1. If you offer employees a 401(k) plan, set the maximum amount of savings as a default

I teach students about how behavioral economics can nudge people to do things that are in their best interests.

One way you can encourage employees to save money is to set the highest possible savings percentage as the default in your employee benefits 401(k) sign-up. Odds are good that many of your employees will use that default, and that means more employee savings.

 

2. Bring your lunch to work and encourage employees to do the same

As a business leader, employees are highly likely to follow your example. I have spoken with many startup CEOs who help employees save money and reinforce company culture by bringing in their own lunch and encouraging employees to do the same.

By making lunch at home, employees can save money that they might otherwise be spending at restaurants or ordering takeout.

What's more, the CEOs set up a regular time for people from all departments to get together in the lunchroom so they can learn more about what everyone else is doing.

 

3. Give employees a discount on memberships to warehouse clubs

I have not been to a Costco, but from what I understand, you pay a membership fee that allows you to purchase certain products in bulk -- thus saving you significant amounts of money.

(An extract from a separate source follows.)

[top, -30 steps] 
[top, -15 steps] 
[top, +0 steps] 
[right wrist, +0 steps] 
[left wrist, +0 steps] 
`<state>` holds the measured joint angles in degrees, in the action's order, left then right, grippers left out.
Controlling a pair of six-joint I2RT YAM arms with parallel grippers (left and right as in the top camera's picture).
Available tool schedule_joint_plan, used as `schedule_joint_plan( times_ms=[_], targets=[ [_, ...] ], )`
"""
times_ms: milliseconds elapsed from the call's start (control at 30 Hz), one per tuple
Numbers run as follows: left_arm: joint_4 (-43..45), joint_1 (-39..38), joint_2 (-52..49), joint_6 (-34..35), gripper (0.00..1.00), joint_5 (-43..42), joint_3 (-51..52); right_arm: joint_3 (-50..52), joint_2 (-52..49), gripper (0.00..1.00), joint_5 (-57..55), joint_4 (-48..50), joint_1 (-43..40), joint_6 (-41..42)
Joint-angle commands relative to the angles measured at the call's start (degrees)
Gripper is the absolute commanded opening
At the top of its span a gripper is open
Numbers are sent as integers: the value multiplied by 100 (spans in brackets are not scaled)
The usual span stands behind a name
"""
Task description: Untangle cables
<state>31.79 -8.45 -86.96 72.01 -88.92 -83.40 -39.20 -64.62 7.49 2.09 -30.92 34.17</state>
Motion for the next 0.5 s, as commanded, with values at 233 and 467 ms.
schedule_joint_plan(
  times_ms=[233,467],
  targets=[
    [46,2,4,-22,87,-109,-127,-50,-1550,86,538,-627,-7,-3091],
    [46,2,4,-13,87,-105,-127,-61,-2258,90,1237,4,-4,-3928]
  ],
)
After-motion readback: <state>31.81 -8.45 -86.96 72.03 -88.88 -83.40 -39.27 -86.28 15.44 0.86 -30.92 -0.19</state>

Your company might give employees discounts on memberships to such warehouse clubs and encourage them to invest the money they save on the items they purchase there.

 

4. Organize a way for employees who are parents and grandparents to sell used children's clothes and toys

If your company employs people who are parents and grandparents, they may have purchased clothes that are sitting in a closet somewhere because the children have outgrown them.

You could organize a way for those parents and grandparents to sell their surplus children's clothes and toys to people at your office who need them. Such an exchange could give the sellers cash that they could save and provide the buyers with discounts on usable used clothes and toys.

 

5. Take public transportation to and from work and give employees discounts on fares

It is much more expensive to drive a car to work and pay for parking than it is to use public transportation. If you can take public transportation to work, you should do so and let your employees know. What's more, you should offer employees discounts on train and bus tickets to encourage those who can to take public transportation. And you should urge your staff to invest some of the savings.

 

6. If you must drive to work, make sure you carpool and encourage your people to do the same

Not everyone can get to work on time via public transportation. But if you are one of those people, consider whether you could carpool to save money for those you pick up and deliver during the commute. And give your employees an incentive to do the same -- possibly by subsidizing the E-ZPass they need to pay tolls on the way to work.

 

7. Urge employees to use online price comparison sites for common household items

Your company's human resources department should create a website that lists the best online price comparison sites for the most common items that your employees are likely to be buying on an ongoing basis.

If you provide employees with these seven savings techniques, there's no guarantee they won't spend the savings. But you should lead by example and hope that your people realize that following is in their best interest.